A Battery That Could Change The World

A new type of battery being commercialized by a Tufts University professor promises to address two of the most significant shortcomings of lithium-ion batteries.

Last week I happened to catch an intriguing documentary on NOVA called Search for the Super Battery.

The topic is of intense interest to me, as the development of better, cheaper batteries is critical for both the future of electric vehicles (EVs) and for the future electrical grid. Battery improvements are needed to increase the range of EVs, and cheaper batteries can help drive down the costs of EVs so more consumers can afford them.

For the electrical grid, increased penetration of renewables poses some challenges because of their intermittent nature. Since the wind could stop blowing at any time, and the sun’s radiation can only be captured during the day, these sources of power need to be backed up. Cost-effective storage of power could enable essentially unlimited penetration of renewables into the grid.
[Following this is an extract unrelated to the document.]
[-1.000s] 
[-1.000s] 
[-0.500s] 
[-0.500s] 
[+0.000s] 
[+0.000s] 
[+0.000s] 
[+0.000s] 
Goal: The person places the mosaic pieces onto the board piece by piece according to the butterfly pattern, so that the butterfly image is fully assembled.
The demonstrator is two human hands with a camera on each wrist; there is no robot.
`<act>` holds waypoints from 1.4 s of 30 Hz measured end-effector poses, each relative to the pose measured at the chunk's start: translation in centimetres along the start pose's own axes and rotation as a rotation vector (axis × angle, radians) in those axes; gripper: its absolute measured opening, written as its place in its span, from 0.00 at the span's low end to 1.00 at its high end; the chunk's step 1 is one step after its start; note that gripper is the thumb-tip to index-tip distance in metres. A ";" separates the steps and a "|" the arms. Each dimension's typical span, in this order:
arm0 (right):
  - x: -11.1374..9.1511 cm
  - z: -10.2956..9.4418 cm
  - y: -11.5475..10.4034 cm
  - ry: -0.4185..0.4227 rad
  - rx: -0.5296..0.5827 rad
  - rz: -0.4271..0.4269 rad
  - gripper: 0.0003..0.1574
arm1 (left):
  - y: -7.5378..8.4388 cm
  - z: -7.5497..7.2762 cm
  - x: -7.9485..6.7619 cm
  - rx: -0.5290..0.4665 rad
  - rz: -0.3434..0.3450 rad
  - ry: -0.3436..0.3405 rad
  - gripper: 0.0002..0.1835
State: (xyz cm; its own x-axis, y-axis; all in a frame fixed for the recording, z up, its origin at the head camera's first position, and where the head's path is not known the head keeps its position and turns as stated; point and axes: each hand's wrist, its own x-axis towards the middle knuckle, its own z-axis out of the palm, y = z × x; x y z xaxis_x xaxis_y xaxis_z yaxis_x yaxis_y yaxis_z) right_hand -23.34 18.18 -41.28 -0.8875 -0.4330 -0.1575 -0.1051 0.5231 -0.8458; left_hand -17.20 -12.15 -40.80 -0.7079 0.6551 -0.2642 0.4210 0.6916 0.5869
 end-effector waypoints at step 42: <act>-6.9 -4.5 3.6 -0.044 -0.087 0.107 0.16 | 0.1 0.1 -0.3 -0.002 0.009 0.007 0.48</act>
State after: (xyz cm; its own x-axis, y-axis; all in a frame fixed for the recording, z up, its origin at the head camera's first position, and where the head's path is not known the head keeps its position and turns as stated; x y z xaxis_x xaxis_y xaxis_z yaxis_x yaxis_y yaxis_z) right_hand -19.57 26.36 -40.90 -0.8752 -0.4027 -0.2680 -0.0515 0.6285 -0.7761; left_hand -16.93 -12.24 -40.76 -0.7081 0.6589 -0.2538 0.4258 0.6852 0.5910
Thus, tremendous effort has gone into battery development in recent years. The effort is paying off, with prices for battery cells falling by 70 percent between 2012 and 2017, according to PV Magazine. But costs need to continue to decline to make widespread use of utility-scale battery storage a reality.
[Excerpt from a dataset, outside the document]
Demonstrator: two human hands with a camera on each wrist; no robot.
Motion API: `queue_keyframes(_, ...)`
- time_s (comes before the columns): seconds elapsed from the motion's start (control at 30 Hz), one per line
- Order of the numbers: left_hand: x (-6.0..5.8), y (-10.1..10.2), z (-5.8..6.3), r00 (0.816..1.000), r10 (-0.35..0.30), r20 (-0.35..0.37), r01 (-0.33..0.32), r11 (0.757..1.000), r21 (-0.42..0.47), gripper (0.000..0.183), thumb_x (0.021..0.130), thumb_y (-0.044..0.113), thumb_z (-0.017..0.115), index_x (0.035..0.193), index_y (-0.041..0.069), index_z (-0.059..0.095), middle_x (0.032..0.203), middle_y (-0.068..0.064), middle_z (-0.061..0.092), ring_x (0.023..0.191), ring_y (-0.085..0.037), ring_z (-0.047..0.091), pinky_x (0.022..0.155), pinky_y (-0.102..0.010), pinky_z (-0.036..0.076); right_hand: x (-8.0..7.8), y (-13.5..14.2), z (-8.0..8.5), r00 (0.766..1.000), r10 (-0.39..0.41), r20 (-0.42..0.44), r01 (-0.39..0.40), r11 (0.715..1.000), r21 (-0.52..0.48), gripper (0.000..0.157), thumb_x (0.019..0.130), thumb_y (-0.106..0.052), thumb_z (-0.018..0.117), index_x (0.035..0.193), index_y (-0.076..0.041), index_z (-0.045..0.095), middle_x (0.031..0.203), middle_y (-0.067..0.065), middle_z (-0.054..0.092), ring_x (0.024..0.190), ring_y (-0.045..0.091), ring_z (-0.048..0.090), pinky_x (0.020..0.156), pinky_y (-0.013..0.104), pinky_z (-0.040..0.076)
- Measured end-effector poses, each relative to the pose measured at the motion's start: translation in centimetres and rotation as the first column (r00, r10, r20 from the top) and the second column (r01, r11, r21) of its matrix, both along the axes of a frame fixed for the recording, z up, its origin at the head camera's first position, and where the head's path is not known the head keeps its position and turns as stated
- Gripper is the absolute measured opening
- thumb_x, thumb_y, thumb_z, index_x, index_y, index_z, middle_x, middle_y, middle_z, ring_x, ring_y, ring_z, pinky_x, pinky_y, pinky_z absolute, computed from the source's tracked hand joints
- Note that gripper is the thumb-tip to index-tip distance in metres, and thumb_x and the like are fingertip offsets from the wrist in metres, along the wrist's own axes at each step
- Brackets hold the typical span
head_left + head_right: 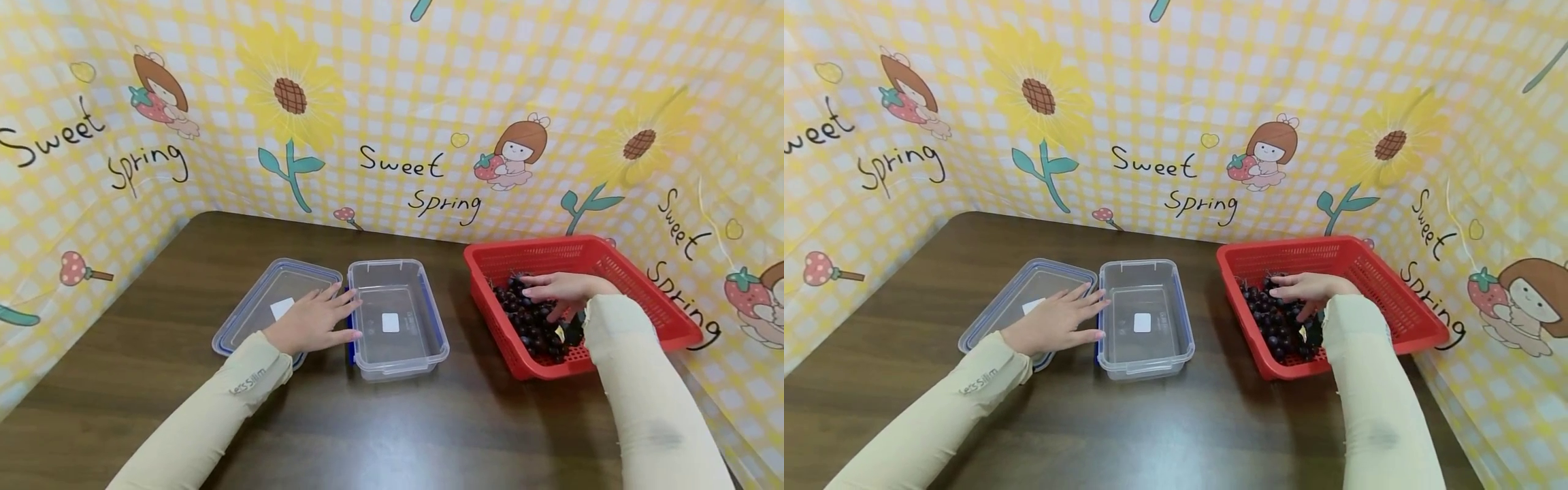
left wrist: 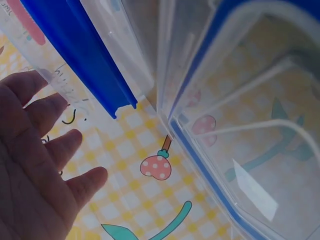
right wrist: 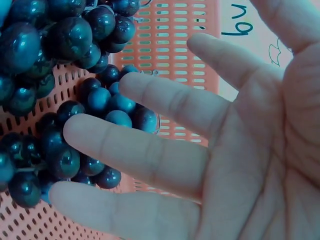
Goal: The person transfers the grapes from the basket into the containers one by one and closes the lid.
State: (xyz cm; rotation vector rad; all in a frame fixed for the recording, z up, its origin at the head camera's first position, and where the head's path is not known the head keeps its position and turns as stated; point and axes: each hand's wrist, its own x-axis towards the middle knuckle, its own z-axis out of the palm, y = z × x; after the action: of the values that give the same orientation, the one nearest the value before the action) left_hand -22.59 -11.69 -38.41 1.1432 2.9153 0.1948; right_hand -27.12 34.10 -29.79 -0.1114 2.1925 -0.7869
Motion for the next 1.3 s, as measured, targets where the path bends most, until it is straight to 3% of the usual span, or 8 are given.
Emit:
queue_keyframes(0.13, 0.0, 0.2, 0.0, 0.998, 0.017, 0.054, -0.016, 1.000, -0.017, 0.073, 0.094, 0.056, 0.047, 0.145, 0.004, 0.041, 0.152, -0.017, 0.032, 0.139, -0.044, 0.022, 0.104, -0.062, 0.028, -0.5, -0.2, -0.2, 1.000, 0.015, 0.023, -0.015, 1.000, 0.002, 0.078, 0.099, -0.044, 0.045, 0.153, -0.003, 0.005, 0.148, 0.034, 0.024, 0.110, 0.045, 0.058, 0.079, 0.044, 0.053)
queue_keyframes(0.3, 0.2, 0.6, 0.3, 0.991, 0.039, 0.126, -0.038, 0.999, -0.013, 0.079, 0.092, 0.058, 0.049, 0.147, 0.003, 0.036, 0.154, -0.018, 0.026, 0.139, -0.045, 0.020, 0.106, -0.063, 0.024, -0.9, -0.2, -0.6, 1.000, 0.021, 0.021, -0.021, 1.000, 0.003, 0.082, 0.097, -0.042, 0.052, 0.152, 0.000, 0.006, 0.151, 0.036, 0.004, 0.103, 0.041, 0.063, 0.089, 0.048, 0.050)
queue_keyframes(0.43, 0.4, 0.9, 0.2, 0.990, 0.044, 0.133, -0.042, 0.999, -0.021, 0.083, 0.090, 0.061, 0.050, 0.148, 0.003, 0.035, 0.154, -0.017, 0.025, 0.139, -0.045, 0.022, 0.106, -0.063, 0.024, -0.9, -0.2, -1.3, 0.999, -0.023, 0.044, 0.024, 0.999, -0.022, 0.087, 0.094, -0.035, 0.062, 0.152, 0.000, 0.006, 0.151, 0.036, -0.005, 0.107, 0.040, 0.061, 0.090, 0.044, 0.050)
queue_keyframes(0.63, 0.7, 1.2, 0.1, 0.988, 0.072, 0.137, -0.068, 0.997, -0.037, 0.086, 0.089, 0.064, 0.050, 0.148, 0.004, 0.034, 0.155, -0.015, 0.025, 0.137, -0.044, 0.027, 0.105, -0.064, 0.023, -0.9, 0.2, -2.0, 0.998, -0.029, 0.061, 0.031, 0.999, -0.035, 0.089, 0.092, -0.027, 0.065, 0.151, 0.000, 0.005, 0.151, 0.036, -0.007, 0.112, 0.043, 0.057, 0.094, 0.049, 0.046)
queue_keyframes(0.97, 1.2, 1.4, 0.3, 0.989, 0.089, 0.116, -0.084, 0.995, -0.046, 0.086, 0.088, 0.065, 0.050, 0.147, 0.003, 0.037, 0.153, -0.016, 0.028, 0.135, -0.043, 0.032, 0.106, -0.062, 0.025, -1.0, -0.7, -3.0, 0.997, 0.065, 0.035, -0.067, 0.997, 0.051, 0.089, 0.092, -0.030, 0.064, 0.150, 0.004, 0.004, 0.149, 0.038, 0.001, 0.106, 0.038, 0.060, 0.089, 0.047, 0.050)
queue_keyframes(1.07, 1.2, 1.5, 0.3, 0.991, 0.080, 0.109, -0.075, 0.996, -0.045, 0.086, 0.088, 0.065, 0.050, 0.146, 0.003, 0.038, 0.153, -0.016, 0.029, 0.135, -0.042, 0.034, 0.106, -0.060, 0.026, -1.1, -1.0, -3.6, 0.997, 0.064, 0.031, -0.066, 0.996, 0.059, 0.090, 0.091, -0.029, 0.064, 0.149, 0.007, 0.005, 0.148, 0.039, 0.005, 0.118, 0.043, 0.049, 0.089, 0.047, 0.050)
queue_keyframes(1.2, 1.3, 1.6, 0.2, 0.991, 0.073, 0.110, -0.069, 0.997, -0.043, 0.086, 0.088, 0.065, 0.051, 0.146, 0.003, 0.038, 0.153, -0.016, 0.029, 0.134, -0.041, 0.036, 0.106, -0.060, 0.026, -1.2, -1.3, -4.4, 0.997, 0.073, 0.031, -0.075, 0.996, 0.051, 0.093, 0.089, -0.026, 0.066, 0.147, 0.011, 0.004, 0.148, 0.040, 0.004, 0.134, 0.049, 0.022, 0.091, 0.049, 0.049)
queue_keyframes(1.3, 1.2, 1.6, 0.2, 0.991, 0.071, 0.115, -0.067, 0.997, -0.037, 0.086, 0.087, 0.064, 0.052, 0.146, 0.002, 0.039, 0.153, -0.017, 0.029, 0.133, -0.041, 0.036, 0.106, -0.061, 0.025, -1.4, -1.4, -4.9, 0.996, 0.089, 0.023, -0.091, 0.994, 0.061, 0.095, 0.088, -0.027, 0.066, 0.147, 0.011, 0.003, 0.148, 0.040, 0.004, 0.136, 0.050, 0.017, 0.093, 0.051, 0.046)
Lithium-ion batteries have become the battery of choice in many consumer electronics such as laptops, and in electric vehicles such as those produced by Tesla. But there are a couple of problems with these types of batteries that need to be resolved.

For reasons that are explained in the documentary, the use of lithium-metal electrodes enables a greater energy density than conventional lithium-ion batteries. But lithium-metal electrodes can develop finger-like structures called dendrites that will eventually short-circuit the battery.

The solution to this problem was to replace the lithium-metal electrode with a carbon electrode with a lattice structure that houses lithium ions. Thus, the lithium-ion battery was born, albeit with a lower energy storage capacity than a battery utilizing a solid lithium-metal electrode.

Lithium-ion batteries also suffer from one other shortcoming that has been the subject of numerous news articles. If these batteries are damaged, they can explode or catch fire. This has happened in laptops, cell phones, and EVs. If damaged, all of the energy stored inside the battery can release over a short period of time, and the result can be a hot, intense fire.